38852.fb2
– 69 –
Elles deviennent le Diable : débiles, timorées, vaillantes et à des heures exceptionnelles, sanglantes sans cesse, lacrymantes, caressantes, avec des bras qui ignorent les lois... Fi! Fi! Elles ne valent rien, elle sont faites d'un côté, d'un os courbe, d'une dissimulation rentrée... Elles baisent le serpent...
Jules BOIS, Le satanisme et la magie, Paris, Chailley, 1895, p. 12.
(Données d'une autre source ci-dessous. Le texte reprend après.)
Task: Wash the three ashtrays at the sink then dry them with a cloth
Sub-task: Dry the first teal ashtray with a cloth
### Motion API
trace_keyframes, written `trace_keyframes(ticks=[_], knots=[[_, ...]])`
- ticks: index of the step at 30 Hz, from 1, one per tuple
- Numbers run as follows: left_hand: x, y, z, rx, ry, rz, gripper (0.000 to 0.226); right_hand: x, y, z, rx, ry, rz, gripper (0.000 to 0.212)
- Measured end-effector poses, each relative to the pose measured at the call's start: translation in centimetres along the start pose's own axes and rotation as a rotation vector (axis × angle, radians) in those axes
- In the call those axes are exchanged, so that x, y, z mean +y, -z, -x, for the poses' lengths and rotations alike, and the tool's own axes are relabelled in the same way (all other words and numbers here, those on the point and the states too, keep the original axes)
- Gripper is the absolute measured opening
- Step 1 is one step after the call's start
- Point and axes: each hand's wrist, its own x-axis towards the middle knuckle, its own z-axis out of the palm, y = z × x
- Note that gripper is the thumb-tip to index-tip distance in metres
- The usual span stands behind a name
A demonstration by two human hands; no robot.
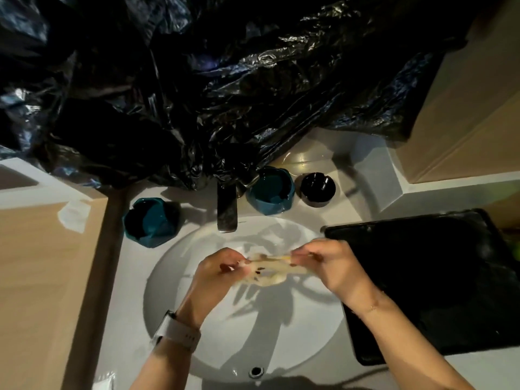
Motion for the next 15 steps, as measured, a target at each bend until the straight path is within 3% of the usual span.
trace_keyframes(ticks=[4, 7, 9, 11, 13, 15], knots=[[-1.5, 0.8, 1.3, -0.1, -0.08, -0.195, 0.025, -1.6, 0.4, -0.2, -0.108, 0.14, 0.289, 0.015], [-2.0, 1.5, 2.2, -0.065, -0.199, -0.348, 0.025, -3.4, -0.5, 0.2, -0.154, 0.255, 0.484, 0.021], [-2.1, 2.1, 2.5, -0.065, -0.28, -0.394, 0.049, -5.1, -1.8, 0.5, -0.195, 0.327, 0.521, 0.023], [-1.3, 2.2, 2.7, -0.165, -0.305, -0.297, 0.07, -6.6, -3.2, 0.5, -0.249, 0.316, 0.546, 0.022], [0.1, 1.7, 3.1, -0.239, -0.321, -0.198, 0.063, -8.0, -4.4, 0.3, -0.29, 0.283, 0.571, 0.019], [0.9, 1.1, 3.2, -0.254, -0.302, -0.104, 0.039, -9.2, -5.0, 0.3, -0.269, 0.272, 0.561, 0.019]])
Il l'oubliait, à présent je le sais. Et c'est sûrement à cette période qu'appartient ce file, bref et hébété.
FILENAME : ENNOÏA
Tu es arrivée à la maison, soudain. Tu avais cette herbe. Je ne voulais pas, parce que je ne laisse aucune substance végétale interférer sur le fonctionnement de mon cerveau (mais je mens, car je fume du tabac et je bois des distillats de céréales). Quoi qu'il en soit, les rares fois où, au début des années soixante, quelqu'un me poussait à participer à la ronde du joint, avec ce sale papier visqueux imprégné de salive, et la dernière bouffée avec l'épingle, j'avais envie de rire.
Mais hier, c'est toi qui me l'offrais, et j'ai pensé que c'était peut-être ta façon de t'offrir, et j'ai fumé avec foi. Nous avons dansé serrés l'un contre l'autre, comme on ne le fait plus depuis des années, et – la honte – tandis que tournait la Quatrième de Mahler. C'était une sensation, comme si entre mes bras se levait une créature antique, au visage doux et ridé de vieille chèvre, un serpent qui surgissait du plus profond de mes lombes, et je t'adorais ainsi qu'une tante très ancienne et universelle. Je continuais probablement à me remuer serré contre ton corps, mais je sentais aussi que tu t'élevais et prenais ton envol, tu te transformais en or, tu ouvrais des portes fermées, tu déplaçais les objets en l'air. Je pénétrais dans ton ventre obscur, Megale Apophasis. Prisonnière des anges.
N'est-ce pas toi que je cherchais ? Peut-être suis-je ici à t'attendre toujours toi. Chaque fois je t'ai perdue parce que je ne t'ai pas reconnue ? Chaque fois je t'ai perdue parce que je t'ai reconnue et n'ai pas osé ? Chaque fois je t'ai perdue parce qu'en te reconnaissant je savais que je devais te perdre ?
Mais où es-tu passée hier soir? Je me suis réveillé ce matin, et j'avais mal à la tête.